EXERCISE OBJECTIVE:
Every line holding the string "bounding" is to be copied from the entries below.

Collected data

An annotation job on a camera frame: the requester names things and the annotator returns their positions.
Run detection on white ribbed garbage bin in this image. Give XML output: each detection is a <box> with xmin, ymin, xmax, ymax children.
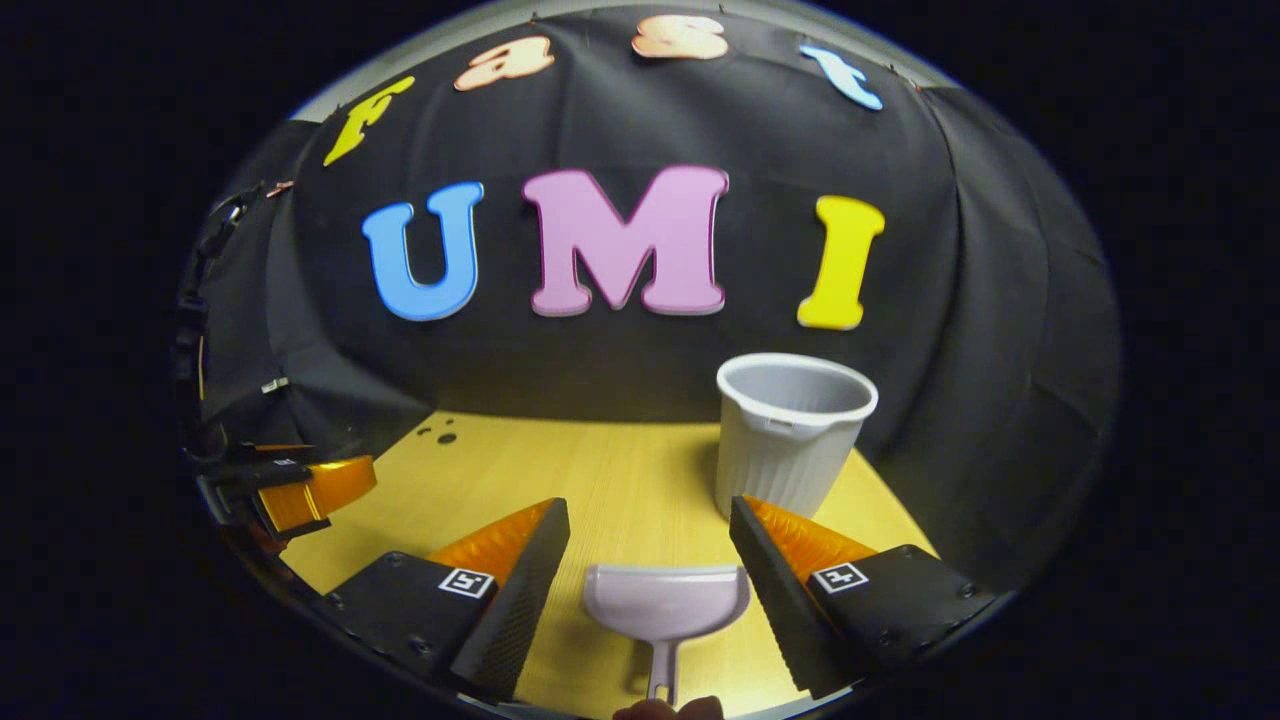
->
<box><xmin>714</xmin><ymin>352</ymin><xmax>879</xmax><ymax>521</ymax></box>

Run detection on lilac dustpan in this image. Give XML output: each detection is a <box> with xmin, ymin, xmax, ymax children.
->
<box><xmin>583</xmin><ymin>563</ymin><xmax>751</xmax><ymax>706</ymax></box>

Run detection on black backdrop cloth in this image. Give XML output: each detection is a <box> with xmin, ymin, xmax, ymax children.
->
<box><xmin>175</xmin><ymin>5</ymin><xmax>1123</xmax><ymax>591</ymax></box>

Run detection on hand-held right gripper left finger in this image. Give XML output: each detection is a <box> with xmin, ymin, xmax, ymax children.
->
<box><xmin>315</xmin><ymin>497</ymin><xmax>571</xmax><ymax>706</ymax></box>

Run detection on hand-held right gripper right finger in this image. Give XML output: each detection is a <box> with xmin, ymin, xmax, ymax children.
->
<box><xmin>728</xmin><ymin>495</ymin><xmax>1001</xmax><ymax>701</ymax></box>

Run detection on yellow wooden desktop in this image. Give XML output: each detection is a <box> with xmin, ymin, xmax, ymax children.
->
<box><xmin>280</xmin><ymin>410</ymin><xmax>941</xmax><ymax>720</ymax></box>

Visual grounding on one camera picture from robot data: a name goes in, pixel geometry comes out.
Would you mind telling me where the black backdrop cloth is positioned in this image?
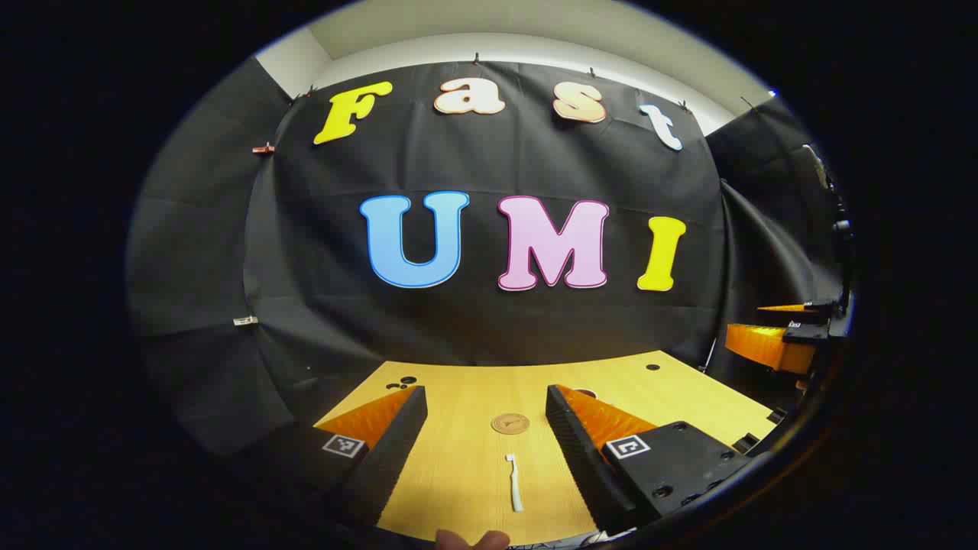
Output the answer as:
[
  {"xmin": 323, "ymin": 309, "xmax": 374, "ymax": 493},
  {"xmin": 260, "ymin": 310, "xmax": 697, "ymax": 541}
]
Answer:
[{"xmin": 126, "ymin": 53, "xmax": 849, "ymax": 459}]

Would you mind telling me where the wooden desktop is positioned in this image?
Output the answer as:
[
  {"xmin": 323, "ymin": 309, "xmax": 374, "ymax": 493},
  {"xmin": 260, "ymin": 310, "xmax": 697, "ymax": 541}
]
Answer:
[{"xmin": 313, "ymin": 350, "xmax": 776, "ymax": 547}]

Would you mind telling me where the pale green toothbrush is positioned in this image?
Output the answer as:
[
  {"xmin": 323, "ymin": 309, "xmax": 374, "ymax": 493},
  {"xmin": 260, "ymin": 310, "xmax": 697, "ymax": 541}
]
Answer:
[{"xmin": 505, "ymin": 453, "xmax": 525, "ymax": 513}]

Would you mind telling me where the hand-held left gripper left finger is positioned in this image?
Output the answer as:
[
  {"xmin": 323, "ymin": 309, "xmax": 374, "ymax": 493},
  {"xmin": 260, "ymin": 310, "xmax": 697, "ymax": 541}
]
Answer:
[{"xmin": 222, "ymin": 384, "xmax": 429, "ymax": 535}]

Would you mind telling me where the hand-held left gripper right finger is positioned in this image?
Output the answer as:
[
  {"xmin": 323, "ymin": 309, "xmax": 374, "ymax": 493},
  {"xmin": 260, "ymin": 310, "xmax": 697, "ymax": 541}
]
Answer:
[{"xmin": 545, "ymin": 383, "xmax": 757, "ymax": 537}]

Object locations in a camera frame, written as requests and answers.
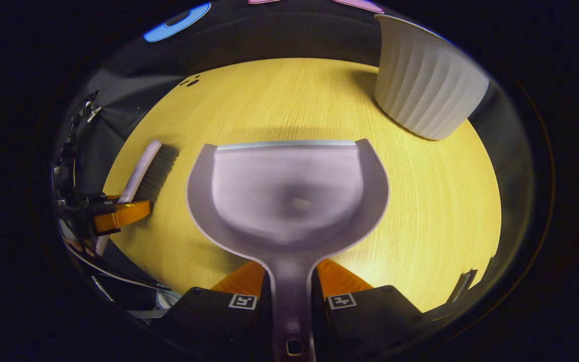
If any white cable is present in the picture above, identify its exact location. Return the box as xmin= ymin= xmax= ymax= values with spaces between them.
xmin=63 ymin=236 xmax=169 ymax=302

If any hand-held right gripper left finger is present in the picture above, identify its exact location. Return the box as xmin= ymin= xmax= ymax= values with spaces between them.
xmin=151 ymin=260 xmax=274 ymax=362

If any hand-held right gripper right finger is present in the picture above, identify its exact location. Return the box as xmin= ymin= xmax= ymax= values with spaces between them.
xmin=312 ymin=258 xmax=433 ymax=362

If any small pink broom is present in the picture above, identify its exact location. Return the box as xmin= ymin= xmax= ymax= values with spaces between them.
xmin=95 ymin=139 xmax=180 ymax=257

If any white ribbed garbage bin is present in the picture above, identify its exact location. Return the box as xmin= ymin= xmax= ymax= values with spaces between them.
xmin=374 ymin=14 xmax=490 ymax=141

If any grey dustpan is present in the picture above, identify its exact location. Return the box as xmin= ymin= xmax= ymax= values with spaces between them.
xmin=186 ymin=138 xmax=391 ymax=362

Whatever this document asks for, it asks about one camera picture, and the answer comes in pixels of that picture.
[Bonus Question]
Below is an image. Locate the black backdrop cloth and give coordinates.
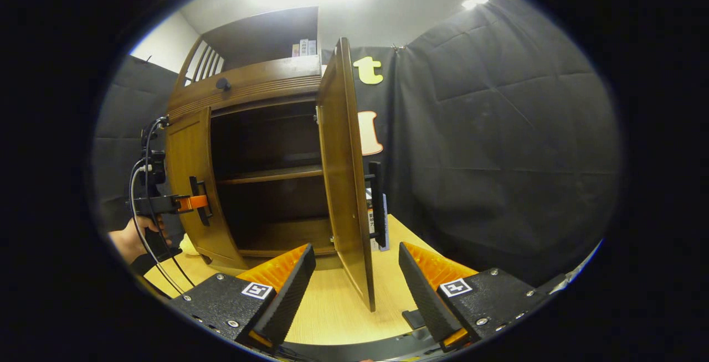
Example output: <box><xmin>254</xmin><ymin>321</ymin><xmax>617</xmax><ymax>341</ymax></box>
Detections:
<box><xmin>91</xmin><ymin>0</ymin><xmax>621</xmax><ymax>288</ymax></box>

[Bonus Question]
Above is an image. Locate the wooden double-door shoe cabinet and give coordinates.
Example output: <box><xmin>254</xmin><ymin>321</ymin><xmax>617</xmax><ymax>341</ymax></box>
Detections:
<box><xmin>165</xmin><ymin>7</ymin><xmax>388</xmax><ymax>313</ymax></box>

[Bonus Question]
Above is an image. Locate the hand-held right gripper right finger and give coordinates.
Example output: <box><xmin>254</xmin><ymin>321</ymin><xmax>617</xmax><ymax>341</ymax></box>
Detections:
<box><xmin>398</xmin><ymin>241</ymin><xmax>549</xmax><ymax>353</ymax></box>

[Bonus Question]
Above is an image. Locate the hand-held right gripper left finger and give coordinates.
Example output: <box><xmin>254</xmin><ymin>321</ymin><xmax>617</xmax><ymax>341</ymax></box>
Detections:
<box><xmin>171</xmin><ymin>243</ymin><xmax>317</xmax><ymax>351</ymax></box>

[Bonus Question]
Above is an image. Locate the wooden cabinet door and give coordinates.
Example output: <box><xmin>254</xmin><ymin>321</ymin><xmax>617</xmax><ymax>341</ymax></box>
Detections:
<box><xmin>316</xmin><ymin>37</ymin><xmax>387</xmax><ymax>313</ymax></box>
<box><xmin>165</xmin><ymin>106</ymin><xmax>247</xmax><ymax>270</ymax></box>

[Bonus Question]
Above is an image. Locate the wooden inner cabinet shelf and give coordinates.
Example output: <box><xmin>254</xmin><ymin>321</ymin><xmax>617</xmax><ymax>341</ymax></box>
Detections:
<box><xmin>216</xmin><ymin>164</ymin><xmax>323</xmax><ymax>185</ymax></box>

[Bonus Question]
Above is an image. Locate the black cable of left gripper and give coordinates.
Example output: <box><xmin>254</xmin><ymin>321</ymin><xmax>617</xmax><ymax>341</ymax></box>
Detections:
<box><xmin>129</xmin><ymin>118</ymin><xmax>196</xmax><ymax>296</ymax></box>

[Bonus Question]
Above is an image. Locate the wooden cabinet drawer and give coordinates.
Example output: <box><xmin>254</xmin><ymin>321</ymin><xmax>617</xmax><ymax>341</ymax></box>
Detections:
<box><xmin>166</xmin><ymin>56</ymin><xmax>323</xmax><ymax>122</ymax></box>

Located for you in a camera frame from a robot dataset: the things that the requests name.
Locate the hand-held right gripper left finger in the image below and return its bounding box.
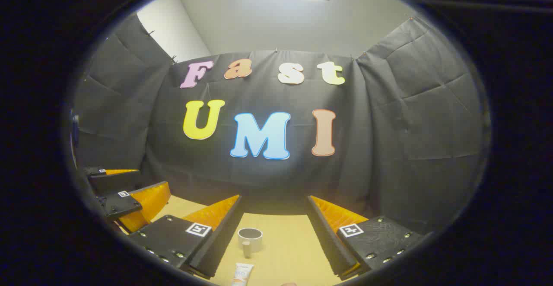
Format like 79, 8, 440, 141
128, 194, 242, 279

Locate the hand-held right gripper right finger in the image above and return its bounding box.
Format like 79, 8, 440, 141
307, 195, 426, 280

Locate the white cup with wooden handle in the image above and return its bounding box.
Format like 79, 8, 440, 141
237, 228, 263, 258

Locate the white toothpaste tube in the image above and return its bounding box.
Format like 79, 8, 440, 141
231, 263, 254, 286

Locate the light wooden desktop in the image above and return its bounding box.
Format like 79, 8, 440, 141
119, 194, 346, 286

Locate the black backdrop cloth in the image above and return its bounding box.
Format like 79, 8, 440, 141
71, 14, 486, 235

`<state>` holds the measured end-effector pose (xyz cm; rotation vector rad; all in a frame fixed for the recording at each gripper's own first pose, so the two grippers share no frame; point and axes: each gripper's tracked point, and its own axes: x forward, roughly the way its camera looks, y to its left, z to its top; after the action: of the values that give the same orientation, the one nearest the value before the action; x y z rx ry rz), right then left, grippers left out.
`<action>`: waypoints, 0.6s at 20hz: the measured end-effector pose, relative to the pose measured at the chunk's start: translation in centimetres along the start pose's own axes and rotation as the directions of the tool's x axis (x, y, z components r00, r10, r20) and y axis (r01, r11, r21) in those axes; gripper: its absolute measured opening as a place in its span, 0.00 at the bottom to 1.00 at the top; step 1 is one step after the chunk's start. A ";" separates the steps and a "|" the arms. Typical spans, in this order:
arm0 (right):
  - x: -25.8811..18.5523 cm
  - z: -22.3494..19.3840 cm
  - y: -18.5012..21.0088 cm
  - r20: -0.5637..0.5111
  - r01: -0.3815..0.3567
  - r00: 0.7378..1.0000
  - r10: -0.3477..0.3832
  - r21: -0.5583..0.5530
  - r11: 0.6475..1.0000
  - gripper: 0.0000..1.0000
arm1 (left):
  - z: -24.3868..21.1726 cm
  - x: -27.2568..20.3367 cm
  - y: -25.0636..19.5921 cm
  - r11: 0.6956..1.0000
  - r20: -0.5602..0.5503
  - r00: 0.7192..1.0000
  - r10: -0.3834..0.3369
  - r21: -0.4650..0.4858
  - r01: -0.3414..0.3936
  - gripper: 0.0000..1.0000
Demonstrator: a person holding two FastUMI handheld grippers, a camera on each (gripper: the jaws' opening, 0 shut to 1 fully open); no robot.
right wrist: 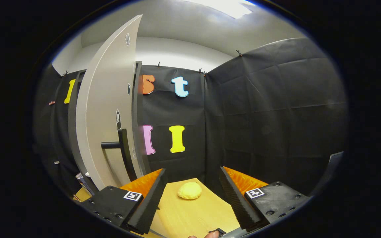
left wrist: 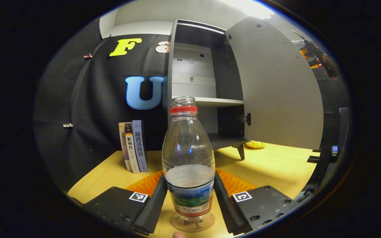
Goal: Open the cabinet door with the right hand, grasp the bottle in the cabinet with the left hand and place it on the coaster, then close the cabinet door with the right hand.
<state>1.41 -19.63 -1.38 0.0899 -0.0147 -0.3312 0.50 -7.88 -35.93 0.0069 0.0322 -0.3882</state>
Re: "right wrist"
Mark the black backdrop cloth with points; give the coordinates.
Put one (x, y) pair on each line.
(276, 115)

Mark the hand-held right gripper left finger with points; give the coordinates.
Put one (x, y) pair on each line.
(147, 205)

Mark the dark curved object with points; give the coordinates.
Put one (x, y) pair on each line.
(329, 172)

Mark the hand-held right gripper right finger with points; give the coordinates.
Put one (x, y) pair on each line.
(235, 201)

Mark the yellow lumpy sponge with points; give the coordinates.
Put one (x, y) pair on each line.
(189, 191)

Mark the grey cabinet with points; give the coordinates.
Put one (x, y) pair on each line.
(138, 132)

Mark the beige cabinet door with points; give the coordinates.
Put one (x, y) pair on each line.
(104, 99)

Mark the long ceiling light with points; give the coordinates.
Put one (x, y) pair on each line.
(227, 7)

RESPONSE TO THIS EXERCISE:
Locate the hand-held right gripper left finger in the image below and return its bounding box.
Locate the hand-held right gripper right finger in the image above and return its bounding box.
Locate the white cup with wooden handle in the image above and return its bounding box.
Locate the white toothpaste tube in the image above and return its bounding box.
Locate the light wooden desktop in the image above and return its bounding box.
Locate the black backdrop cloth in the image above and return its bounding box.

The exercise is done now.